Philip Glass has always had a natural affinity with writing for strings, a repertoire that also goes without saying for Angèle Dubeau’s La Pietà ensemble. The female orchestra, in its series of portrait concerts, devotes an entire evening to the American composer on Thursday. Bourgie Hall will resound to the sound of excerpts from his quartets and symphonies, as well as film music such as The Hours Or The Secret Agent.

And there was light !


PHOTO PROVIDED BY THE ARTIST

Magali Simard-Galdes

The 11e edition of the Montreal/New Music Festival, which runs until March 5 under the theme “Music and spirituality”, will conclude Sunday at 3 p.m., at the Pierre-Mercure hall, with a program that is out of the ordinary. The Orchester Classique de Montréal and conductor Alain Trudel will accompany the excellent soprano Magali Simard-Galdès in the Illuminations by Britten, in addition to performing a work of the same name for solo strings by Montrealer Brian Cherney. Another big piece: the Variations on a Theme by Frank Bridgewhich Britten wrote in honor of his master.
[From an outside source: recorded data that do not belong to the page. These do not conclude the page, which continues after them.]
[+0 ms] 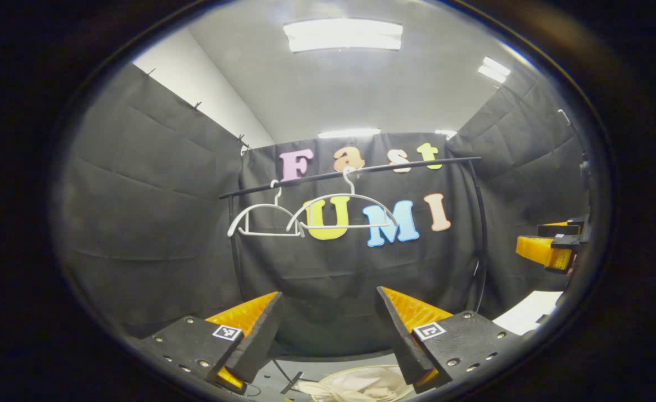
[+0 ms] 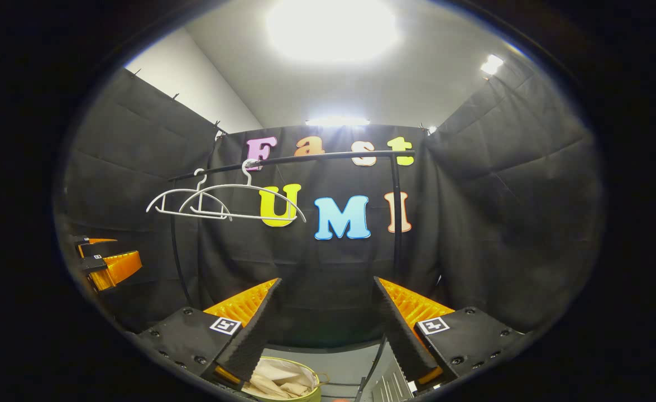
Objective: Grasp the clothes on the hanger with both hands and then place them into the laundry hamper below.
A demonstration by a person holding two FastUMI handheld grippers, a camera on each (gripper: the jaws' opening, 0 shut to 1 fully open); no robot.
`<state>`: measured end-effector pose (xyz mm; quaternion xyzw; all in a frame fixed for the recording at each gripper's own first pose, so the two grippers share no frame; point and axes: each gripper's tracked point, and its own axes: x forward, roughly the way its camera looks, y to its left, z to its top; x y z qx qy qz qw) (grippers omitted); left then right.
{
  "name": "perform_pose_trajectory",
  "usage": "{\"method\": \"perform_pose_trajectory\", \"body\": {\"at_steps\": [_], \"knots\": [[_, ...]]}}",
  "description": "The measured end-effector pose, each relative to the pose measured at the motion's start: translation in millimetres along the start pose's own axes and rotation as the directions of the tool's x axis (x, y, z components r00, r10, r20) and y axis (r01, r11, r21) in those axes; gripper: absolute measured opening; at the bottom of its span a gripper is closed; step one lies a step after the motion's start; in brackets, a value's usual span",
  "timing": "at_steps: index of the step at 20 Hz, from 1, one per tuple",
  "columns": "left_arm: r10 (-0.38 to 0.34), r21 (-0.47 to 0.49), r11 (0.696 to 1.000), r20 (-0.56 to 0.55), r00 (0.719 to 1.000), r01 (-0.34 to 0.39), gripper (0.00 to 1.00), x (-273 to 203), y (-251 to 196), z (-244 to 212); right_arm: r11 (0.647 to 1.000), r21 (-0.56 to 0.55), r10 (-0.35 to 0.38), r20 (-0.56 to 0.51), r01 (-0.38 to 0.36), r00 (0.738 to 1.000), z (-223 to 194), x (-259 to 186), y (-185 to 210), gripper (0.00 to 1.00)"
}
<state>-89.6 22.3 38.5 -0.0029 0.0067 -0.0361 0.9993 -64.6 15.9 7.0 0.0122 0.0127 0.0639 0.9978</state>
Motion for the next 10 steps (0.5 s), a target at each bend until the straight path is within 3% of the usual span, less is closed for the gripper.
{"method": "perform_pose_trajectory", "body": {"at_steps": [10], "knots": [[0.008, 0.026, 1.0, 0.025, 1.0, -0.008, 0.95, 0, -9, -12, 1.0, -0.009, 0.017, 0.02, -0.017, 1.0, 6, 14, 11, 0.99]]}}
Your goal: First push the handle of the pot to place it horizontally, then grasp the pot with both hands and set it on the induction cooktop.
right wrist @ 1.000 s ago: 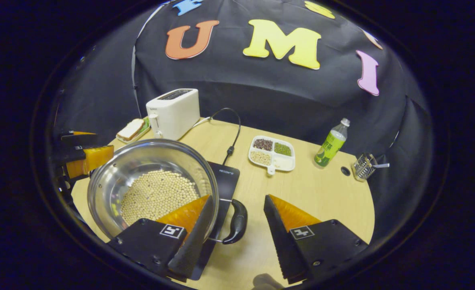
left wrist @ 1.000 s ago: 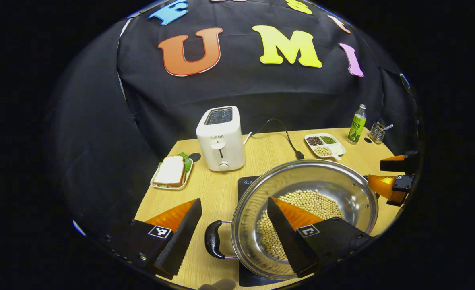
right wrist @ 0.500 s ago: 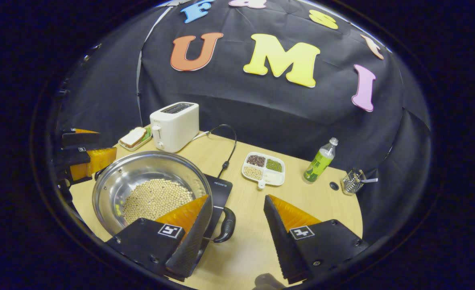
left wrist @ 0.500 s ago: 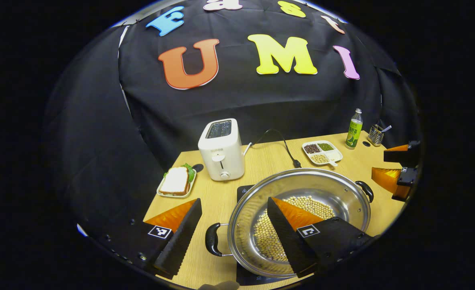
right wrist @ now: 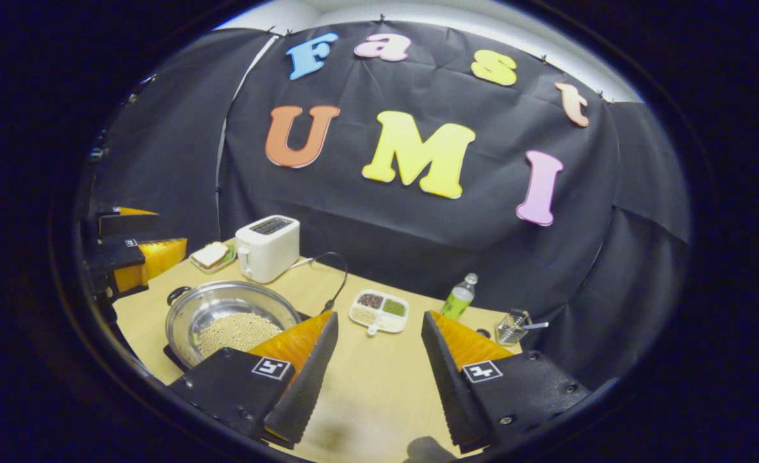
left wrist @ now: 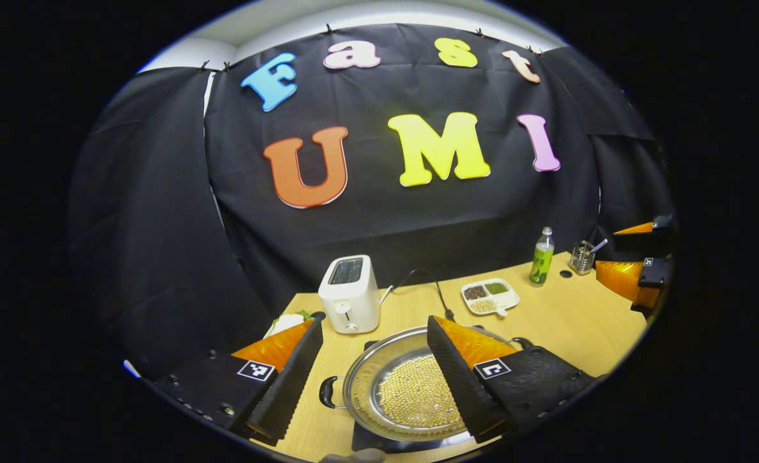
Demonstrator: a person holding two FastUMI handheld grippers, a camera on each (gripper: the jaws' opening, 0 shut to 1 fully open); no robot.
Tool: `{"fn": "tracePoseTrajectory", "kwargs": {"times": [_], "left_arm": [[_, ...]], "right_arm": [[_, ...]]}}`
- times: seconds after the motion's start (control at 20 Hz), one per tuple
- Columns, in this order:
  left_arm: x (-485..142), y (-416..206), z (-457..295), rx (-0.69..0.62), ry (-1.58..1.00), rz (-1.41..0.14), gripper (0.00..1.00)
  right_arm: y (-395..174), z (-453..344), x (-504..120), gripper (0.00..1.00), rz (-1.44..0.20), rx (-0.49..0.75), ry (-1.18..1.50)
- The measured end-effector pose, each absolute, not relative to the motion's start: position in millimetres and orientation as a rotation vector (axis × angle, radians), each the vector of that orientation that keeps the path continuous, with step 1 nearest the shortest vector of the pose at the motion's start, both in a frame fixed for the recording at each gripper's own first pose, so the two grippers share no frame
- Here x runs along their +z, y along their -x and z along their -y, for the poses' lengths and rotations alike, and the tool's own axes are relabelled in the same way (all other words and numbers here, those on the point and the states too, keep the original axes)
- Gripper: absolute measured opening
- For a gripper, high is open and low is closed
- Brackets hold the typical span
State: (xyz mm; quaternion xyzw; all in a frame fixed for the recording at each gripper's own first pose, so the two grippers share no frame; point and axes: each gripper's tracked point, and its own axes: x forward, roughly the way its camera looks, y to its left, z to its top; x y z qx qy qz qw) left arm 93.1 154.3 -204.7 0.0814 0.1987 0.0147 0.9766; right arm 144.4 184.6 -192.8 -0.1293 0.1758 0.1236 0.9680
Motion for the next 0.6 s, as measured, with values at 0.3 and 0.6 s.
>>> {"fn": "tracePoseTrajectory", "kwargs": {"times": [0.3,0.6], "left_arm": [[-116,-55,-88,0.081,-0.165,-0.230,0.96],[-59,-4,7,0.074,-0.115,-0.141,0.96]], "right_arm": [[-115,-82,-114,1.00,-0.214,0.199,0.185],[-68,36,-61,1.00,-0.137,0.170,0.029]]}}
Vivier, more alive than ever


PHOTO ALAIN BEAUCHESNE, PROVIDED BY THE NEW ENSEMBLE MODERNE

The New Modern Set

We cannot celebrate enough the work of Claude Vivier, probably the most original of Quebec composers. The aptly named organization Le Vivier is organizing 10 days of conferences and concerts to highlight the 75e anniversary of his birth. Of particular note is the opening concert on March 7, at 7:30 p.m., 40 years to the day after the tragic disappearance of the Montreal artist in Paris. Given by the Nouvel Ensemble Moderne, conductor Lorraine Vaillancourt and Belgian soprano Katrien Baerts, the program will obviously feature the music of Vivier, in addition to a Tomb of Vivier by Serbian Marko Nikodijevic.


PHOTO TIM GREENWAY, PROVIDED BY THE ARTIST

James Kennerley

Next station: Maison symphonique

Some spectators of the last Symphonic Spree were able to watch the short film blacksmith malec by Buster Keaton at the Maison symphonique with the improvised accompaniment of resident organist Jean-Willy Kunz. On March 23, at 7:30 p.m., it’s the magnum opus of the man with the boater, The General’s mechanicwhich will be presented on the big screen, while the American-British organist James Kennerley will heat the furnace of the large Casavant organs.